**What this task involves**
Go through the material underneath and show every line where the string "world" occurs.

**Source data**
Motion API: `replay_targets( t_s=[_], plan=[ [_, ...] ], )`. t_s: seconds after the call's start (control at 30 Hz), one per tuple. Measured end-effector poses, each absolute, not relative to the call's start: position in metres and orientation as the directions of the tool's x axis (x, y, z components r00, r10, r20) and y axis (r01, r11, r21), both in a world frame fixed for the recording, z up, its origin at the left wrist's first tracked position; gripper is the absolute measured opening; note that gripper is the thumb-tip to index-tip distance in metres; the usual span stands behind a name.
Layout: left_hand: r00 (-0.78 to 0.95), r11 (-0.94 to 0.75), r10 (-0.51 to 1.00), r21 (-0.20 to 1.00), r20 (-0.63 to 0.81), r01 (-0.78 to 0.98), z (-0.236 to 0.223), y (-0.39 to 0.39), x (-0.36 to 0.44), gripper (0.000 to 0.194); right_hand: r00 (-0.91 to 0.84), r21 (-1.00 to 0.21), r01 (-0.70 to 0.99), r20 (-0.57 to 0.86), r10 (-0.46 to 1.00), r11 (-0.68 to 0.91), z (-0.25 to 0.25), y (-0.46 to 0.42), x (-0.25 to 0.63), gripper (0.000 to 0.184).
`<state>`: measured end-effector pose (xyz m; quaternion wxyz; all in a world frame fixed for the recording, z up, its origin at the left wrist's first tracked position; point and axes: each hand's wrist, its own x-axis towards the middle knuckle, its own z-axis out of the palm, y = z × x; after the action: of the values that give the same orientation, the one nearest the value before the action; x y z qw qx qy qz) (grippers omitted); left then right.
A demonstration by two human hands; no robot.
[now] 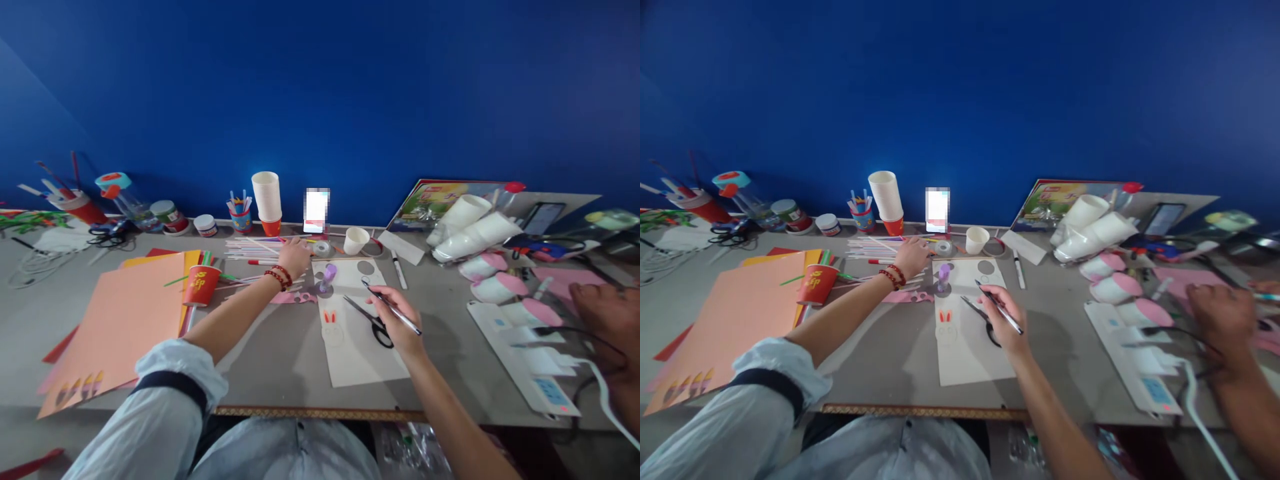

**Result for this task**
Motion API: `replay_targets( t_s=[_], plan=[ [_, ...] ], )`. t_s: seconds after the call's start (control at 30 Hz), one per tuple. Measured end-effector poses, each absolute, not relative to the call's start: position in metres and orientation as the directions of the tool's x axis (x, y, z components r00, r10, r20) and y axis (r01, r11, r21), both in a world frame fixed for the recording, z up, its origin at the left wrist's first tracked position; gripper is the absolute measured opening; note that gripper is the thumb-tip to index-tip distance in metres; the usual span stands behind a name.
`<state>`: measured end-effector pose (xyz m; quaternion wxyz; all in a world frame fixed for the recording, z up, its origin at the left wrist's first tracked position; point and axes: each hand's wrist, its own x-axis towards the middle knuckle, its own z-axis out of the palm, y = z × x; after the action: of the values that give the same orientation, the one nearest the value before the action; x y z qw qx qy qz) (grippers omitted); left then right.

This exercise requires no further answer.